MUMBAI • Indian media tycoon Subhash Chandra scrambled at the weekend to contain a crisis that wiped US$1.6 billion (S$2.18 billion) off his flagship Zee Entertainment Enterprises' market value last Friday and threatened to derail his plans to sell a stake in the company.
Shares of India's biggest television network and its subsidiary Dish TV India plunged more than 25 per cent in the last two hours of trading after news website The Wire published a report questioning the group's links to a company that is being probed by the country's Serious Fraud Investigation Office.
Essel Group, the Chandra-led conglomerate, released statements on Friday and Sunday denying the allegations.
The group reached an understanding with its lenders, who agreed there will not be "any event of default declared due to the steep fall in price", Essel said on Sunday.
Last Friday, Zee's chief executive officer Punit Goenka told investors on a call that the share price plunge will not hit Mr Chandra's plans to sell half of his stake in Zee.
Later that evening, Mr Chandra, 68, issued an open letter blaming poor investments in the infrastructure sector, combined with its exposure to failed lender Infrastructure Leasing & Financial Services for the group's rising debt, and apologised to his investors and creditors for the conglomerate's financial woes.
Mr Chandra, who started Zee in 1992, is seeking a strategic investor to help him fend off competition from Netflix, Amazon.com and hundreds of local TV channels vying to tap India's booming demand for content.

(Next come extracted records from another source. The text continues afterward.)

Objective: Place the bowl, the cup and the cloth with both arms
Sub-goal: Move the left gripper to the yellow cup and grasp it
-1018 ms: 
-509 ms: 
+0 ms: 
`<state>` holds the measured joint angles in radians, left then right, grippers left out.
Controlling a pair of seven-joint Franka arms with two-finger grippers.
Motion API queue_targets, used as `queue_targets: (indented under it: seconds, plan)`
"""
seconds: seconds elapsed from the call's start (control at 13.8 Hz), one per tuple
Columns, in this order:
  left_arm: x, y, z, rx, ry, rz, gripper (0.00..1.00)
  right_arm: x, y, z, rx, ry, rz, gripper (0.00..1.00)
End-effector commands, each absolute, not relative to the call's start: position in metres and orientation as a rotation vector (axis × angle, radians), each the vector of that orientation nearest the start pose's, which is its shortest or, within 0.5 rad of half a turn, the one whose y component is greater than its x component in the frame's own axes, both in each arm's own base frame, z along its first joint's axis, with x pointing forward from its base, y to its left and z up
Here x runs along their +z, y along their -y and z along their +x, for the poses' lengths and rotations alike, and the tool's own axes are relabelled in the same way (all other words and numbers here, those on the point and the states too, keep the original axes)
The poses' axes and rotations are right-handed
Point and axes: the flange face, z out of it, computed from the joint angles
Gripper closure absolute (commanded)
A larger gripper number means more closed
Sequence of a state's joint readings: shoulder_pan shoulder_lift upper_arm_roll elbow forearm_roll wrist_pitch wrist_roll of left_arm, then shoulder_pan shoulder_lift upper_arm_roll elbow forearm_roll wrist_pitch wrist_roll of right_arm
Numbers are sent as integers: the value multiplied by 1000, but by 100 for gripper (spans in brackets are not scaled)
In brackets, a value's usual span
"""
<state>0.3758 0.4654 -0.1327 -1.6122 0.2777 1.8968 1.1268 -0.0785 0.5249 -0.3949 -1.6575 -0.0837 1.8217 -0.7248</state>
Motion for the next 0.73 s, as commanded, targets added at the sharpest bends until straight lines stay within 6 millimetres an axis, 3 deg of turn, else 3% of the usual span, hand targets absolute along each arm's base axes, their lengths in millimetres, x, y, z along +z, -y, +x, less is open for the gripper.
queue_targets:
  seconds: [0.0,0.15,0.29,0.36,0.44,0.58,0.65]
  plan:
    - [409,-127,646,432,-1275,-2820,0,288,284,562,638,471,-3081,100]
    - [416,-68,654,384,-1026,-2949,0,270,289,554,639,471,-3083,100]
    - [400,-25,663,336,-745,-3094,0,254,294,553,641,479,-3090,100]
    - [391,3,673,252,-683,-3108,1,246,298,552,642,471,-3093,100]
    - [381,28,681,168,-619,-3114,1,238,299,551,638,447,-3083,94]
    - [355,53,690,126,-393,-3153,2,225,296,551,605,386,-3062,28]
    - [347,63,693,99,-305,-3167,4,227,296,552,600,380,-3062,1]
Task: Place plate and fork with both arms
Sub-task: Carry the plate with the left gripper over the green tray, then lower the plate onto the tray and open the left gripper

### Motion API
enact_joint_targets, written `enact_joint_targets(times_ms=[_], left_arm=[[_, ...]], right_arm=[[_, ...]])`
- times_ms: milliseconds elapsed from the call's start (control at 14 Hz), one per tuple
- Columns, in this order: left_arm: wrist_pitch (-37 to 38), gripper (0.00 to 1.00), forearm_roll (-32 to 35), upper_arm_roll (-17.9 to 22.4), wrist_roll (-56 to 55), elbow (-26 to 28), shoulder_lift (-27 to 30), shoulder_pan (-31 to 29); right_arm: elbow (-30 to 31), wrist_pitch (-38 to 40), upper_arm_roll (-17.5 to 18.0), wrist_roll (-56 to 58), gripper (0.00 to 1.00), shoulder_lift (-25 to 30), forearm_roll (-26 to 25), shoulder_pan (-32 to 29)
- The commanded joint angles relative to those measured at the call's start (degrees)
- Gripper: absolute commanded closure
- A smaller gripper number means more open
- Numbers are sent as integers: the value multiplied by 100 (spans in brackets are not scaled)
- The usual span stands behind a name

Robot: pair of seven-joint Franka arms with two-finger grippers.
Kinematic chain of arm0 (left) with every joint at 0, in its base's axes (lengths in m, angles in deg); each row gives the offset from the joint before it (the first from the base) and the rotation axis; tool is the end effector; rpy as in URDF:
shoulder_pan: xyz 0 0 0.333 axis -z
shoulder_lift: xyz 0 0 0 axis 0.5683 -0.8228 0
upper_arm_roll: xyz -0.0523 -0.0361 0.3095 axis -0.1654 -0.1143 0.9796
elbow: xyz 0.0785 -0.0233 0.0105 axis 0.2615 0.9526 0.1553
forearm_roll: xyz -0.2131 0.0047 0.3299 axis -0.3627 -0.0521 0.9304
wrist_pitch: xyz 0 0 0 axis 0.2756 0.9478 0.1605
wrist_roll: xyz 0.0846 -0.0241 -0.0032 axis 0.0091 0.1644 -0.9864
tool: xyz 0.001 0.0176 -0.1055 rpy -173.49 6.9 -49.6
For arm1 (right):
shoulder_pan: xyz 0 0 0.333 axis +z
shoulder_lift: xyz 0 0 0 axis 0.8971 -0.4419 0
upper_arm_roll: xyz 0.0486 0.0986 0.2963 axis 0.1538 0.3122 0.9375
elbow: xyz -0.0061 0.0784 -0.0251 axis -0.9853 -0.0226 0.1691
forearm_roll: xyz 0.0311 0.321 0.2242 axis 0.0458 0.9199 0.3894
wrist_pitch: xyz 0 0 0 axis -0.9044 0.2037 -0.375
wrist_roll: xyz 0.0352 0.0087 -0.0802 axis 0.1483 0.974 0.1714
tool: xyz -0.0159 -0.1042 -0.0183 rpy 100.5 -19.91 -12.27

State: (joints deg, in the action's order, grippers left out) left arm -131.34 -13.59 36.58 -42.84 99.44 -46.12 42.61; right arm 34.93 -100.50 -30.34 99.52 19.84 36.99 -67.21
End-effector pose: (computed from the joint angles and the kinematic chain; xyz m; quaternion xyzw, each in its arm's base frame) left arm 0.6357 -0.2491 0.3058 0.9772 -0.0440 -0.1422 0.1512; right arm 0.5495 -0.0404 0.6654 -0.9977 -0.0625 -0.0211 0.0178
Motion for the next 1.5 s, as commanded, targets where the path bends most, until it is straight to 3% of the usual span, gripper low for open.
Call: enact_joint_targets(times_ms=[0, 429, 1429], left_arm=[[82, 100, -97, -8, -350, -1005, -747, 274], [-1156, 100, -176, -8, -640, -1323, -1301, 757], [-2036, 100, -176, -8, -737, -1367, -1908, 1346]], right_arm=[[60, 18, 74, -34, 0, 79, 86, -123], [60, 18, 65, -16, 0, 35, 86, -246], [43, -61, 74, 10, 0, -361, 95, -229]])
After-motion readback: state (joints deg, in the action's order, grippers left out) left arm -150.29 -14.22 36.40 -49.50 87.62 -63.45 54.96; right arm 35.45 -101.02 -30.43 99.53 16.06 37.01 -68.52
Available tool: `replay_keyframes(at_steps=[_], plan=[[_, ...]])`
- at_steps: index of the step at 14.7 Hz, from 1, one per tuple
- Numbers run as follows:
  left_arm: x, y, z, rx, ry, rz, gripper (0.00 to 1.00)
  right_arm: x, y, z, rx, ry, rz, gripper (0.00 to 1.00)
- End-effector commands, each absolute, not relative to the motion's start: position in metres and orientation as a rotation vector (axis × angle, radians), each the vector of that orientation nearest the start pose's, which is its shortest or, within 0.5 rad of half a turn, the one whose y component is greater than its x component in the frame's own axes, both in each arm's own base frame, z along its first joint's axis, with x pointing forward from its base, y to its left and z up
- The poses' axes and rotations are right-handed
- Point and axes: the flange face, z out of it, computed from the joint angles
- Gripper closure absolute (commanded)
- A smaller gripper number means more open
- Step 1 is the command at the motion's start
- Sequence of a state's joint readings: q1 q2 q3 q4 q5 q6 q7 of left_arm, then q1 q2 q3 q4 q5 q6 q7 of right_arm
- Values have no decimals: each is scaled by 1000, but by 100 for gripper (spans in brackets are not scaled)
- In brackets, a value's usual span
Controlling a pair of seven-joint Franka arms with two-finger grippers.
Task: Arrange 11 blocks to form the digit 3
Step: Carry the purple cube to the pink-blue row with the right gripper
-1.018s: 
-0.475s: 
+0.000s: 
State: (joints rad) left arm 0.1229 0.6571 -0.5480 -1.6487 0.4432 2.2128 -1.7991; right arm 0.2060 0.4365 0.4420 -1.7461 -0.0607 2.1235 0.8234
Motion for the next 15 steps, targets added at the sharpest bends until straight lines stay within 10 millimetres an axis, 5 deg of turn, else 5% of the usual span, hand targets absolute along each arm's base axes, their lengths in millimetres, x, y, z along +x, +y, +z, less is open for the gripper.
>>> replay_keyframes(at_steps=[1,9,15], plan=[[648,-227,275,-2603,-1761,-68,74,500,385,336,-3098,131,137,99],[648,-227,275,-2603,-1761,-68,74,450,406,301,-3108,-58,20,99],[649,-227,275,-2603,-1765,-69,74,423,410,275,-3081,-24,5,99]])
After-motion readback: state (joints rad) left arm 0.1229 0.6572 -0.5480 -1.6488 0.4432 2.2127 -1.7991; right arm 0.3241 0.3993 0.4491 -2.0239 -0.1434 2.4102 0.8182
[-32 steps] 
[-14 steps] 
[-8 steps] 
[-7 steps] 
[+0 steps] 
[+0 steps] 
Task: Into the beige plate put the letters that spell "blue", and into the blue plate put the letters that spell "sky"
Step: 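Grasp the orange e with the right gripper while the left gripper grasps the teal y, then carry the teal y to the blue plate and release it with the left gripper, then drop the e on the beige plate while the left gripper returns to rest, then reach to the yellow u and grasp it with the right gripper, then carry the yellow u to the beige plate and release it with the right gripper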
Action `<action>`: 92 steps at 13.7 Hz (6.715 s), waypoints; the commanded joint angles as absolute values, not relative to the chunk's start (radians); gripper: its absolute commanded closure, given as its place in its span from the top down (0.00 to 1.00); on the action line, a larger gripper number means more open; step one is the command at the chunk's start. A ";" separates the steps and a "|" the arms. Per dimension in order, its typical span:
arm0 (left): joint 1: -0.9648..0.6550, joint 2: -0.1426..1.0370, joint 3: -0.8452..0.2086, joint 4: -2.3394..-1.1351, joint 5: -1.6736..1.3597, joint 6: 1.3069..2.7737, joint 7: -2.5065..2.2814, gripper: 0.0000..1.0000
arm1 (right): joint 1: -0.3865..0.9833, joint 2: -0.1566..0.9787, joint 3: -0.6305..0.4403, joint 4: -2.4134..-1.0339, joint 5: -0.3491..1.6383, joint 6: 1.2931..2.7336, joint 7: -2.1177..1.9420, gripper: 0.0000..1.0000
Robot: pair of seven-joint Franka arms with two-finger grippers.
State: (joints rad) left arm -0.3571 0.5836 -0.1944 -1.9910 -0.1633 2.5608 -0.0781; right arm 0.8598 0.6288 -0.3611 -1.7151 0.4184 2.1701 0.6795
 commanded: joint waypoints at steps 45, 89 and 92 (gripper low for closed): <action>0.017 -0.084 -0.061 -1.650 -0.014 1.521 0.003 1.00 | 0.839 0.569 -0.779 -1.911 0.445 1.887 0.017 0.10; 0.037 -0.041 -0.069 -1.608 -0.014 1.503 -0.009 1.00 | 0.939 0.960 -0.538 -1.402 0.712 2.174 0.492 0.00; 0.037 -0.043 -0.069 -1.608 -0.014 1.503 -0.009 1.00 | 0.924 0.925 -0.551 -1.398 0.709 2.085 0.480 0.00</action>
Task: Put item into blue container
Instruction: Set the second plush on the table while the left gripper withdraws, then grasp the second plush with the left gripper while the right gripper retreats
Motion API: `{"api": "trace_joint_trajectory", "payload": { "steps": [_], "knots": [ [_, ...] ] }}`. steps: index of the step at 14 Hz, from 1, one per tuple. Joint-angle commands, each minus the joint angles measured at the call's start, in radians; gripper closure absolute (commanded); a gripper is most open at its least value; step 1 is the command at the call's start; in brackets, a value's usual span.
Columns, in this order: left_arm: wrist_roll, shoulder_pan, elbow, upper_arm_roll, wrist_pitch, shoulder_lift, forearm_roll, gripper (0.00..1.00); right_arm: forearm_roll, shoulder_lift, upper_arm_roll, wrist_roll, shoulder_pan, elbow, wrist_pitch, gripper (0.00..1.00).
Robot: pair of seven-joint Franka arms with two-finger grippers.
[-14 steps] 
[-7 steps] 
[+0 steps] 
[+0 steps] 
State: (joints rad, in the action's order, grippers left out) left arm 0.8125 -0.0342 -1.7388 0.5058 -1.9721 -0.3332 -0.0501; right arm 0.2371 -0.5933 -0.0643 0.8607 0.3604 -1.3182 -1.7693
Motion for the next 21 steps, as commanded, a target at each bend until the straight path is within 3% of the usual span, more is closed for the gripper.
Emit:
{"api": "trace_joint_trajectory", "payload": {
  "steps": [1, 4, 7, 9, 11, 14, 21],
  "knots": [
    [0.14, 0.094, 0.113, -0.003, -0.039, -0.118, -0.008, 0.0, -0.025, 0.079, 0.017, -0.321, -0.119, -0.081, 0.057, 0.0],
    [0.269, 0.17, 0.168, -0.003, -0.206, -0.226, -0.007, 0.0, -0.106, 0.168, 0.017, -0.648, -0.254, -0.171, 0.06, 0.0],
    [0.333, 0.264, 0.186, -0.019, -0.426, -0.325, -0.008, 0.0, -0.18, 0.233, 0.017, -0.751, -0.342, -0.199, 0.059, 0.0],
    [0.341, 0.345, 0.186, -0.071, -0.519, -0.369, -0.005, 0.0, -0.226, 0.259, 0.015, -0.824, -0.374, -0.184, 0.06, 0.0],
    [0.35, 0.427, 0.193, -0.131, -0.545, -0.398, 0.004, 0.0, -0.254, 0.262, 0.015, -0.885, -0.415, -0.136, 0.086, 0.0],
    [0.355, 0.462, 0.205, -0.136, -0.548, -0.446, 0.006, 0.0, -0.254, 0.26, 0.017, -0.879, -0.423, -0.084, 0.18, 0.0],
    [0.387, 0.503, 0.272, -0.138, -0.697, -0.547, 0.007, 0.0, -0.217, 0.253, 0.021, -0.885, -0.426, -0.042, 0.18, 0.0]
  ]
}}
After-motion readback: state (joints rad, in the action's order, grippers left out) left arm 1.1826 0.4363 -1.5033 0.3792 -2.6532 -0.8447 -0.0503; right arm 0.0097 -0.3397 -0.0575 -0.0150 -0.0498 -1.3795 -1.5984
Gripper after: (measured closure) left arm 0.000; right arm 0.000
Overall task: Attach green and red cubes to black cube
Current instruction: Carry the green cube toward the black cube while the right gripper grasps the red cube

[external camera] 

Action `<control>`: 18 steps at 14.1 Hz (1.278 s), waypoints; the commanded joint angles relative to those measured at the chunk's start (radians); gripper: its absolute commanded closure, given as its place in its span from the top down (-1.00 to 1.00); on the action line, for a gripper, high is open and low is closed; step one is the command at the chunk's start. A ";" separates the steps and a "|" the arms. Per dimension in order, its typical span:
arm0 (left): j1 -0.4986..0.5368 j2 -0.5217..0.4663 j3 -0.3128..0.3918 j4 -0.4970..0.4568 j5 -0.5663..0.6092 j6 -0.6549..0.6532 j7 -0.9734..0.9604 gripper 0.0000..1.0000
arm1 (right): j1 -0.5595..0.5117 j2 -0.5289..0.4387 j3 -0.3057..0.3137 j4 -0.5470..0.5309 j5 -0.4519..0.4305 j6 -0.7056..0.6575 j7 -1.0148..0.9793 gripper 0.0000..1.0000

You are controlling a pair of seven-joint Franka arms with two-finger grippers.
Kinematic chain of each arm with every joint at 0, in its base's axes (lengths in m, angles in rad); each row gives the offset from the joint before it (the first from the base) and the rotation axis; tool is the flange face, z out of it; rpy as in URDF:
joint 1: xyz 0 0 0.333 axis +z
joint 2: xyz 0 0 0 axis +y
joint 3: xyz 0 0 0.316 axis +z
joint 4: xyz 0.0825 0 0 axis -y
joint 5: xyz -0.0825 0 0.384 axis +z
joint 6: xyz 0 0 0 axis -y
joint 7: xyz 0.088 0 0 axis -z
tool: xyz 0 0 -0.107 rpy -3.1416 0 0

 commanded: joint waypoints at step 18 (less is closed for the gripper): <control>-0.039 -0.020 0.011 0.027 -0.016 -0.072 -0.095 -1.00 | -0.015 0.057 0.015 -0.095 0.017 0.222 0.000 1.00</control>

Mr Subhash Chandra, who started Zee in 1992, is seeking a strategic investor to help him fend off competition from Netflix, Amazon.com and hundreds of local TV channels vying to tap India's booming demand for content. Plunging shares may hinder those plans and his attempts at reducing debt.
Plunging shares may hinder those plans and his attempts at reducing debt. Mr Goenka sought to ease concerns by saying that Zee is also trying to sell stressed assets for an enterprise value of 200 billion rupees (S$3.8 billion).
"There's no change to business fundamentals," analysts Kapil Singh and Siddhartha Bera from Nomura Holdings in Mumbai wrote in a report last Saturday. Zee trades at a "very attractive" valuation, they said, maintaining their buy recommendation on the stock.
Zee is close to selling an infrastructure asset and expects to complete the sale of road and solar power projects by April, Mr Goenka said. Zee's owners have pledged 59 per cent of their shares to lenders as collateral, and the asset sales may help them revoke the pledges.
Friday's slump may have "exacerbated (the) risk of pledges being invoked", CLSA analysts Deepti Chaturvedi and Akshat Agarwal wrote, while also recommending that clients buy the shares.
Last Thursday, Zee reported a 75 per cent jump in profit to 5.6 billion rupees on sales of 21.7 billion rupees for the December quarter.
In his letter, Mr Chandra, a former rice trader, urged lenders to "maintain patience, till the process of Zee Entertainment's stake sale is completed".
"Post the sale process, we will be positively able to repay the entire dues, but if the lenders react in a panic situation, it will only hurt them and us."